Fig. 2. Vessels accidents depending on the type.
Recently, Google announced that they will provide GPS raw data to developers from Android 7.0 Nougat. As a result, developers have an opportunity to receive precise carrier phase and code measurements to make more accurate positioning according to the performance of Android devices. Riley et al. (2017) compared the performance of Trimble’s Catalyst mobile platform and Android devices to compare geodetic systems using Android devices. As a result, the study confirmed that cycle slips frequently occurred when using the signal-to-noise ratio and carrier phase measurements according to the type of smart devices, and also confirmed that the accuracy of GPS-alone horizontal positioning is within 10 m.
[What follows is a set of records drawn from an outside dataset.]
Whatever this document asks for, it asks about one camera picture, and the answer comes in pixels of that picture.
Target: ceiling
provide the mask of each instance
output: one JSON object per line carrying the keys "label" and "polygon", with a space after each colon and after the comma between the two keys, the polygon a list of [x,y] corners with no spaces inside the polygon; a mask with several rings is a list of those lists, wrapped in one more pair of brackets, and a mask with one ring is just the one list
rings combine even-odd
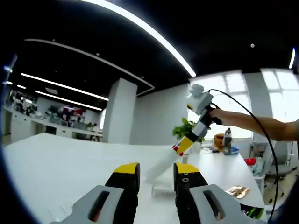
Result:
{"label": "ceiling", "polygon": [[[296,7],[287,2],[194,3],[110,1],[159,32],[197,76],[260,68],[287,69],[298,47]],[[26,91],[45,88],[58,96],[105,108],[107,101],[20,74],[47,79],[103,97],[120,77],[142,96],[184,84],[191,78],[155,38],[123,16],[81,1],[37,1],[14,8],[5,49],[18,59],[9,81]],[[293,69],[297,69],[295,57]]]}

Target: bottle
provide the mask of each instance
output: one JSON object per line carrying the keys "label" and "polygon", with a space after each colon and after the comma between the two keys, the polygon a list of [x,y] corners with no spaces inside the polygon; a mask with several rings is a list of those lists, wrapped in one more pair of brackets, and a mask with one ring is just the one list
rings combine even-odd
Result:
{"label": "bottle", "polygon": [[230,128],[228,128],[225,131],[224,138],[223,138],[223,145],[224,145],[223,154],[231,155],[232,154],[232,133],[230,131]]}

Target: white desk
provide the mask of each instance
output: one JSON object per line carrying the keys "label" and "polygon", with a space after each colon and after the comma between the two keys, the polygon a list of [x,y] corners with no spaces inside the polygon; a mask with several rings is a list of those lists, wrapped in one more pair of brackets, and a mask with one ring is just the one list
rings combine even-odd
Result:
{"label": "white desk", "polygon": [[[168,150],[171,146],[98,143],[42,133],[11,144],[3,152],[17,191],[41,223],[63,220],[79,198],[96,185],[104,185],[118,166],[138,161],[141,183],[134,223],[179,224],[174,197],[152,197],[152,185],[144,178],[144,172]],[[240,155],[202,152],[189,159],[209,184],[216,183],[223,189],[234,184],[250,187],[240,202],[264,207],[258,186]],[[172,185],[172,170],[167,170],[160,181]]]}
{"label": "white desk", "polygon": [[73,133],[88,134],[88,135],[94,135],[100,137],[103,136],[100,133],[96,133],[92,131],[54,124],[45,119],[32,118],[14,110],[13,108],[7,108],[7,107],[3,107],[3,108],[6,110],[6,112],[3,111],[2,113],[7,113],[7,112],[12,113],[11,129],[10,129],[12,143],[35,135],[36,124],[40,124],[42,126],[54,127],[56,128],[56,135],[64,136],[68,138],[71,138],[73,136]]}

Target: window
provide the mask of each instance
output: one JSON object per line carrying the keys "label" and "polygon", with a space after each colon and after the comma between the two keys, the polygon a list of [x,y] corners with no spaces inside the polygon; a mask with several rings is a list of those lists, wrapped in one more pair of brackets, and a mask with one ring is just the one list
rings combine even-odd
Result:
{"label": "window", "polygon": [[282,122],[299,119],[299,83],[291,70],[261,70],[268,88],[273,118]]}
{"label": "window", "polygon": [[[192,84],[199,84],[205,88],[205,91],[209,89],[221,90],[225,93],[228,93],[233,98],[238,100],[243,106],[251,111],[249,95],[247,91],[247,86],[244,80],[242,73],[240,72],[230,72],[224,74],[214,74],[209,76],[199,77],[191,81]],[[214,96],[212,102],[218,105],[221,109],[226,111],[242,112],[248,114],[240,105],[235,101],[230,99],[228,96],[216,91],[211,91],[211,94]],[[197,122],[199,116],[193,111],[189,110],[188,120]],[[228,128],[227,126],[220,126],[217,124],[211,124],[211,130],[208,131],[205,136],[206,139],[214,138],[214,135],[219,133],[224,133]],[[252,132],[241,129],[238,127],[230,127],[232,130],[233,138],[251,138]]]}

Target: ceiling light
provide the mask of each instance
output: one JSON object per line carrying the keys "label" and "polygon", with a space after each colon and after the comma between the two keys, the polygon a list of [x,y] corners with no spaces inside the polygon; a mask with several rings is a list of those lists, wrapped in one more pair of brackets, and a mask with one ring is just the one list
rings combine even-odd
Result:
{"label": "ceiling light", "polygon": [[6,82],[2,82],[2,84],[6,85],[6,84],[10,84],[12,85],[13,83],[12,82],[9,82],[9,81],[6,81]]}
{"label": "ceiling light", "polygon": [[292,57],[291,57],[291,61],[290,61],[290,65],[289,65],[289,69],[291,69],[292,66],[293,66],[294,59],[295,59],[295,54],[296,54],[296,52],[295,52],[295,48],[293,48],[293,52],[292,52]]}
{"label": "ceiling light", "polygon": [[32,104],[32,101],[31,101],[30,99],[25,99],[25,101],[26,101],[27,103]]}
{"label": "ceiling light", "polygon": [[99,99],[103,99],[103,100],[106,100],[106,101],[109,100],[106,97],[101,97],[101,96],[95,95],[95,94],[90,93],[90,92],[86,92],[86,91],[79,90],[79,89],[76,89],[76,88],[73,88],[73,87],[69,87],[67,85],[62,85],[62,84],[59,84],[59,83],[55,83],[55,82],[52,82],[52,81],[49,81],[49,80],[46,80],[46,79],[43,79],[43,78],[38,78],[38,77],[27,75],[27,74],[24,74],[24,73],[21,73],[21,75],[25,76],[25,77],[33,78],[33,79],[36,79],[36,80],[39,80],[39,81],[43,81],[43,82],[46,82],[46,83],[50,83],[50,84],[53,84],[53,85],[57,85],[57,86],[60,86],[60,87],[64,87],[64,88],[69,89],[69,90],[74,90],[74,91],[77,91],[77,92],[81,92],[83,94],[86,94],[86,95],[89,95],[89,96],[92,96],[92,97],[96,97],[96,98],[99,98]]}
{"label": "ceiling light", "polygon": [[22,88],[22,89],[26,89],[25,86],[22,86],[22,85],[17,85],[18,87]]}
{"label": "ceiling light", "polygon": [[187,61],[178,53],[178,51],[164,38],[161,34],[159,34],[153,27],[151,27],[149,24],[147,24],[145,21],[141,20],[134,14],[128,12],[127,10],[114,5],[108,1],[105,0],[82,0],[86,2],[90,2],[93,4],[96,4],[98,6],[102,6],[104,8],[110,9],[111,11],[114,11],[118,13],[119,15],[122,15],[123,17],[127,18],[128,20],[131,20],[136,25],[140,26],[142,29],[144,29],[146,32],[148,32],[150,35],[152,35],[157,41],[159,41],[181,64],[182,66],[187,70],[187,72],[190,74],[190,76],[195,77],[196,74],[190,67],[190,65],[187,63]]}
{"label": "ceiling light", "polygon": [[88,107],[88,108],[92,108],[92,109],[95,109],[95,110],[98,110],[98,111],[102,110],[101,108],[97,108],[95,106],[89,106],[89,105],[86,105],[86,104],[78,103],[78,102],[75,102],[75,101],[72,101],[72,100],[69,100],[69,99],[64,99],[64,98],[61,98],[61,97],[53,96],[53,95],[50,95],[48,93],[40,92],[40,91],[37,91],[37,90],[35,90],[34,92],[45,95],[45,96],[48,96],[48,97],[52,97],[52,98],[55,98],[55,99],[60,99],[60,100],[63,100],[65,102],[69,102],[69,103],[72,103],[72,104],[77,104],[77,105],[80,105],[80,106],[85,106],[85,107]]}
Banville & van Diggelen (2016) analyzed Android-based raw data and discovered that the characteristics of device reduced the performance when the device is held in one’s hands. In addition, the study confirmed that the position accuracy was within 10 m when using only code measurements, and within 5 m when using Doppler measurements. Navarro-Gallardo et al. (2017) compared the navigation performance including Galileo satellite, and Realini et al. (2017) compared the precision positioning performance using low-cost smart devices. Recently, comparative analysis studies and research on various platforms have been performed since 2017 based on Android devices. In particular, most of the studies were based on land and air platforms, and were focused on carrier-based relative positioning techniques.
This paper analyzed maritime positioning performance using Android devices at sea. Chapter 2 analyzed the characteristics of satellite signals of Android devices, Chapter 3 compared the results of stand-alone and precision positioning, and Chapter 4 analyzed the experimental results at sea.
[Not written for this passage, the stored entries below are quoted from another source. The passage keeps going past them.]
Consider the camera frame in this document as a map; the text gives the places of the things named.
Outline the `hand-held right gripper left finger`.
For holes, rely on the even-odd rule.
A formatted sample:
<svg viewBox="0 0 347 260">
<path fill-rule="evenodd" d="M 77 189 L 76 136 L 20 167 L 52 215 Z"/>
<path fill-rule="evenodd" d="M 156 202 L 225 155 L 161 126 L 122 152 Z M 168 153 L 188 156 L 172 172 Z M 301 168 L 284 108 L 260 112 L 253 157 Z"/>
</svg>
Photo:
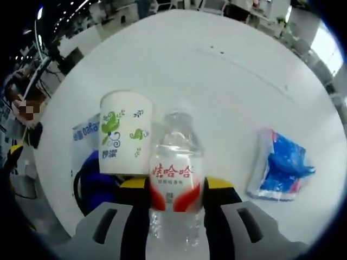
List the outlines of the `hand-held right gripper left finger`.
<svg viewBox="0 0 347 260">
<path fill-rule="evenodd" d="M 145 259 L 149 234 L 149 180 L 132 178 L 76 226 L 75 235 L 55 246 L 59 259 Z"/>
</svg>

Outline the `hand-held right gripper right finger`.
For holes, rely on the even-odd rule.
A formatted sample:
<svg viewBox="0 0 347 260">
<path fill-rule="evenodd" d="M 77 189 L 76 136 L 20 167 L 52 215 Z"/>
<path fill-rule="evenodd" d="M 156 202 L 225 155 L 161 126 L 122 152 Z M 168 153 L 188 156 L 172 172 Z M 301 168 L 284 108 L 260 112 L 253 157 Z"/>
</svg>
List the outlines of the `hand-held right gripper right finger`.
<svg viewBox="0 0 347 260">
<path fill-rule="evenodd" d="M 210 259 L 299 259 L 308 249 L 287 239 L 273 217 L 241 200 L 224 179 L 205 178 L 202 203 Z"/>
</svg>
2. ANDROID SATELLITE SIGNAL CHARACTERISTICS
Currently, devices with Android 7.0 or higher provide Pseudo-range, Navigation message, Accumulated delta range, and Hardware clock information to developers. Table 1 is a list of GNSS raw data currently available on Android devices (Google Developer 2018).
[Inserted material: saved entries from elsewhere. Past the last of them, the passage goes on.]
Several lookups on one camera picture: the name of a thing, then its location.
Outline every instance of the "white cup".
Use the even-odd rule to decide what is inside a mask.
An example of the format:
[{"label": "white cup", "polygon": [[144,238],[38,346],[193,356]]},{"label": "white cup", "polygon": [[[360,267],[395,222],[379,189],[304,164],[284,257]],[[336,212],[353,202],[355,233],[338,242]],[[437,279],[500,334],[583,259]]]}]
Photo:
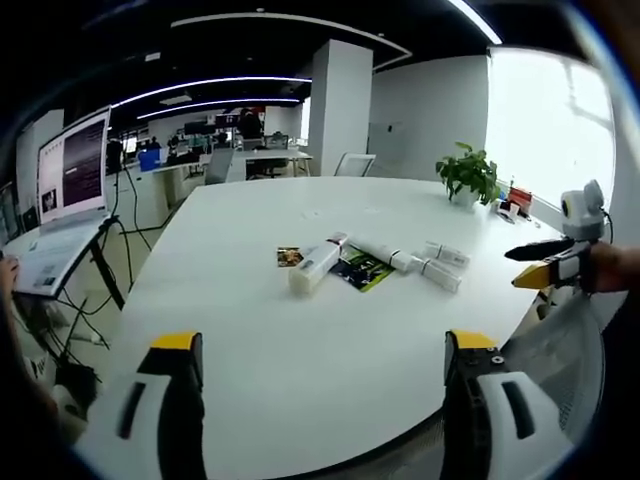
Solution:
[{"label": "white cup", "polygon": [[520,211],[520,205],[517,203],[511,203],[509,205],[509,218],[511,220],[515,220],[518,217],[518,212]]}]

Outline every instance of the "black ceiling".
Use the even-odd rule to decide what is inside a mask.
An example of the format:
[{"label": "black ceiling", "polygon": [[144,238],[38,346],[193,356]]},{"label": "black ceiling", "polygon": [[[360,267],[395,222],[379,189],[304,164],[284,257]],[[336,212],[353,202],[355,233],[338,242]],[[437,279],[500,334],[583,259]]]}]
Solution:
[{"label": "black ceiling", "polygon": [[[8,119],[37,95],[53,98],[42,104],[65,108],[70,122],[105,104],[178,83],[238,75],[296,76],[329,38],[374,50],[374,64],[400,53],[379,42],[339,29],[274,19],[231,19],[171,28],[177,20],[234,12],[303,15],[338,22],[384,38],[413,52],[401,63],[482,54],[487,40],[445,0],[394,2],[275,2],[211,0],[64,0],[33,9],[20,18],[20,35],[4,31],[5,88],[0,110]],[[521,45],[584,57],[561,15],[547,1],[469,0],[507,45]],[[157,61],[145,54],[161,52]],[[53,85],[75,82],[58,94]],[[279,82],[242,82],[188,89],[194,102],[245,97],[298,97],[306,88]],[[114,121],[128,124],[140,114],[166,108],[160,95],[120,107]]]}]

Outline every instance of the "computer monitor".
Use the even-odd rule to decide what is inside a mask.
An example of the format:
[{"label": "computer monitor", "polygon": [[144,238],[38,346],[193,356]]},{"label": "computer monitor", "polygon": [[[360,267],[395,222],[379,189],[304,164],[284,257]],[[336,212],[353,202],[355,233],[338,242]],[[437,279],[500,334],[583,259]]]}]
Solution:
[{"label": "computer monitor", "polygon": [[106,206],[106,138],[110,110],[85,118],[38,152],[40,223]]},{"label": "computer monitor", "polygon": [[184,134],[185,135],[196,135],[198,133],[204,133],[204,127],[207,124],[205,121],[201,122],[190,122],[184,124]]}]

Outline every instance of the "card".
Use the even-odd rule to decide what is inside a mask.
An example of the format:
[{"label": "card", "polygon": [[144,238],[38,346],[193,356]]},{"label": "card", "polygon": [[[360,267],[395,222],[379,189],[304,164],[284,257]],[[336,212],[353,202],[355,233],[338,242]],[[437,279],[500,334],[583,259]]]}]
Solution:
[{"label": "card", "polygon": [[353,285],[360,292],[368,292],[394,270],[391,265],[381,262],[368,253],[345,245],[342,248],[340,260],[330,271]]},{"label": "card", "polygon": [[278,267],[295,267],[302,259],[298,247],[278,247]]}]

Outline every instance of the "computer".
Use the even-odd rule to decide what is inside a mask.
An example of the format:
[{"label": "computer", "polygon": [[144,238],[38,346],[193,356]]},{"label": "computer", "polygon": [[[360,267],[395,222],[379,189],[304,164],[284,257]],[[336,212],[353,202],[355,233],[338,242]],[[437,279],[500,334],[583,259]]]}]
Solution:
[{"label": "computer", "polygon": [[56,297],[109,218],[106,138],[110,110],[69,126],[38,152],[40,231],[20,258],[16,291]]}]
In this paper, we used a Samsung S9 smartphone to analyze Android-based raw data, and the device was installed as shown in Fig. 3 to collect constant raw data for 2 hours on October 11, 2018, using Google's GNSS Logger application.
Table 1. Specifc device support raw GNSS measurements (GLO: GLONASS, GAL: GALLILEO, BD: BEIDOU, QZ: QZSS).
| Model | Android version |
Navigation message |
Accumulated delta range |
HW clock |
Global systems |
| Huawei mate 10 Pro Google pixel 2 Samsung note 8 Samsung S8 LG V30 Hauwei P10 Nexus 9 |
8.0 8.0 7.1 7.0 7.1.2 7.0 7.1 |
yes no yes yes no yes yes |
yes no yes yes no yes yes |
yes yes yes yes yes yes yes |
GPS, GLO GPS, GLO,GAL, BD, QZ GPS, GLO, GAL, BD GPS, GLO, GAL, BD, QZ GPS, GLO GPS, GLO, GAL, BD, QZ GPS, GLO |
Fig. 3. Experimental setup.
In this paper, we used NovAtel’s DL-V3 high-performance receiver to compare the characteristics of Android-based raw data. Fig. 4 and Fig. 5 compares the signal-to-noise ratio of the high-performance receiver and Android device. Fig. 4 shows the signal-to-noise ratio over time, where the High-performance receiver shows a range from 40 dB-Hz to 52 dB-Hz, while the Android device shows a range from 30 DB-Hz to 47 dB-Hz, and shows a significantly lower signal-to-noise ratio than the high-performance receiver. Fig. 5 shows the signal-to-noise ratio according to elevation angle, where the signal-to-noise ratio of the Android device was not good even the elevation angle was high. The high-performance receiver showed higher signal-to-noise ratios as the elevation angle increased and lower ratios as the elevation angle decreased, and there was no significant difference in the signal-to-noise ratio at the same elevation angle. However, the Android device showed a high signal-to-noise ratio as the elevation angle decreased. This is caused by the poor antenna performance of Android device because it is vulnerable to multipath, and presents a large error in measurement noise. The data collected in this paper showed a low signal-to-noise ratio despite the high elevation angle, which is expected to affect the navigation performance. This is the data characteristics according to a specific date and surrounding environment, and because Android device is exposed to a high-level of multipath and noise, the location performance is significantly reduced and noise must be removed through various methods.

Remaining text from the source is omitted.